Tanto os advogados assistentes e de defesa e a família, quanto a imprensa, foram apanhados de surpresa pelo adiamento da sessão de leitura da sentença do conhecido “Caso Rufino”, quando se esperava que, ontem, os quatro militares conhecessem o acórdão que ditaria se seriam mandado em liberdade ou para a cadeia.
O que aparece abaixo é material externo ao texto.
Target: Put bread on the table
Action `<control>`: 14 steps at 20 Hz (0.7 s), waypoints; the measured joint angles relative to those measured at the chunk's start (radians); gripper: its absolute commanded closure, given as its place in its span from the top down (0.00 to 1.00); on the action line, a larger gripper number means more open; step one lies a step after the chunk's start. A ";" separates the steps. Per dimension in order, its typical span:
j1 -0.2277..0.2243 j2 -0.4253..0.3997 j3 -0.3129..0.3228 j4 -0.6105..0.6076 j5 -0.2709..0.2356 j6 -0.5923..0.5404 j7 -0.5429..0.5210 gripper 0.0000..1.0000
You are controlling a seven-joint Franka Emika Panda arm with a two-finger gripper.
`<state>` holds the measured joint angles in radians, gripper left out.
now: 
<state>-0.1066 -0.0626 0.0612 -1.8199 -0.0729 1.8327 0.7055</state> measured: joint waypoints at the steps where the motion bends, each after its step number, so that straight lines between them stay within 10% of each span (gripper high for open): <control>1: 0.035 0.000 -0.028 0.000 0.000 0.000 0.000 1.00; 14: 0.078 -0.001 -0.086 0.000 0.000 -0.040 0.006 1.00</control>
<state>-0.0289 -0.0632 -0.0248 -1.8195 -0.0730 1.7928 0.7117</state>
O Tribunal Provincial de Luanda, no Benfica, registou uma afluência considerável , principalmente de pessoas interessadas em assistir àquela que seria a última audiência de julgamento do caso em que são réus os cidadãos Gabriel Domingos, José Pequenino e Lucas Tilicundele e José Tadi, este último visto como o cidadão que fez o disparo mortal.
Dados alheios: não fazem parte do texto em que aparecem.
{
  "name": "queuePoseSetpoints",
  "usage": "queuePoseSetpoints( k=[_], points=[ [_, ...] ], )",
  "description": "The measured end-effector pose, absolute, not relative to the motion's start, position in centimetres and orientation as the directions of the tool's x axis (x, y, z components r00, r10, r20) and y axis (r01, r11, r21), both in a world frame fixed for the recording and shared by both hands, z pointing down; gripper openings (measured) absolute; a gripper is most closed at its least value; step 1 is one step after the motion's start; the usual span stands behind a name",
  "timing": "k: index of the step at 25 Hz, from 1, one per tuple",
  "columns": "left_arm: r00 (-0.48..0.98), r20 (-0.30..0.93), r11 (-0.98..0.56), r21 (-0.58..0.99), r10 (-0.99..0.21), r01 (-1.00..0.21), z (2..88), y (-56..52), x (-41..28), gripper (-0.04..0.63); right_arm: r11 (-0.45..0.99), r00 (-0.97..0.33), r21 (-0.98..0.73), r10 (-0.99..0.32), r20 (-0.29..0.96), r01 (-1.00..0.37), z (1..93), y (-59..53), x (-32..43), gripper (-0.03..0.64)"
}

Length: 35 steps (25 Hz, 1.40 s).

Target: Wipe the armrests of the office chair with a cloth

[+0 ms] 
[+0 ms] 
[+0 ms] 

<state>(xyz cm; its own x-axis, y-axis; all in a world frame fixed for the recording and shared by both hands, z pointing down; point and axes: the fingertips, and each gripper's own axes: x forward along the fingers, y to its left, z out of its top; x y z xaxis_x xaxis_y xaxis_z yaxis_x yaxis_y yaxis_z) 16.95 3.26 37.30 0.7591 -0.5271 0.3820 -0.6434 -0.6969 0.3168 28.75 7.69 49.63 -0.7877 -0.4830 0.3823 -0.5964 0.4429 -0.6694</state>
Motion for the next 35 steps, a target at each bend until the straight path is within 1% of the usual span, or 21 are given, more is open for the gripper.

O advogado assistente Luís do Nascimento mostrou-se indignado com o adiamento, principalmente pelo facto de não ter sido avisado e, consequentemente, ter perdido aquela manhã. “Por respeito aos intervenientes do processo, o tribunal deve comunicar com antecedência estas situações. Infelizmente, não é a primeira vez que acontece, mas esperamos que os funcionários da justiça melhorem este aspecto”, disse. O juiz da causa, José Pereira, está doente, segundo as informações do cartório confirmadas pelo advogado assistente, pelo que a sentença passa para a próxima Terça-feira, 14, na 8ª Secção da Sala dos Crimes Comuns do Tribunal Provincial de Luanda, no Benfica.
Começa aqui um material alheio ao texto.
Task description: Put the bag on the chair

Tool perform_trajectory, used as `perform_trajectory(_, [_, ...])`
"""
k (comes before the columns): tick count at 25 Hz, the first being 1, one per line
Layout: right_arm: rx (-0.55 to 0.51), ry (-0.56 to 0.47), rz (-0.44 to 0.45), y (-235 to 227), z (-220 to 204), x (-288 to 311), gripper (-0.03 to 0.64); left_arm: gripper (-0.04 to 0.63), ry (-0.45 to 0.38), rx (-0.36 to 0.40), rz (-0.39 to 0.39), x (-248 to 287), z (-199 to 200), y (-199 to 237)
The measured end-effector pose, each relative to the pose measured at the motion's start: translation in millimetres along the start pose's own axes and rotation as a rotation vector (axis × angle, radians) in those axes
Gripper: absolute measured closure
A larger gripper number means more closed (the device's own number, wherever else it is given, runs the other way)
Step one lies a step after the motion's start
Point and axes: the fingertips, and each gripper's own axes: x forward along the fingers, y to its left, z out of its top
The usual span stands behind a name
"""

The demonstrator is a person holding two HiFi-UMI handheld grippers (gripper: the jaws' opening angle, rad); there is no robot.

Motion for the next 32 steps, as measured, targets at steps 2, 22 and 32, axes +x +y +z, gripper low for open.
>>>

Por outro lado, o causídico voltou a afirmar que o crime de que vêm acusados os réus, ao que tudo indica, foi praticado pelos mesmos e com a agravante de que terá sido José Tadi o autor material do disparo que vitimou mortalmente Rufino António. Afirma que há “efectivamente, autores morais que o tribunal não apurou”, porque os militares obedeciam a ordens superiores. “Neste caso, a responsabilidade é do Estado e este, realmente, deve indemnizar a família enlutada. Esperamos que se faça justiça, para que o caso sirva de exemplo para muitos militares que se servem da farda para amedrontar famílias angolanas”, afirmou.

Indeminização não inferior a 20 milhões de Kwanzas

Importa frisar que a ZEE tinha pedido ao comando a que pertenciam os quatro militares julgados para travarem a invasão de terrenos naquela zona, pelo que, para o advogado de acusação, o grupo de militares também se excedeu sobre este pedido, porque “travar a avalanche não é sinónimo de proceder à demolição de casas e todo o resto”, como disse Luís Nascimento, advogado assistente. Com o assassinato do infeliz Rufino António Fernandes, supostamente pelo réu José Alves Tadi, que não suscita qualquer dúvida para a assistência, foi violado o direito à vida, e por isso devem ser responsabilizados conforme as alegações orais apresentadas pelo Ministério Público. A acção dos militares ainda causou danos patrimoniais e estes devem ser ressarcidos. “O valor indeminizatório deverá ser fixado num montante não inferior a Kz 20 milhões, atendendo à gravidade do facto”, disse Luís Nascimento.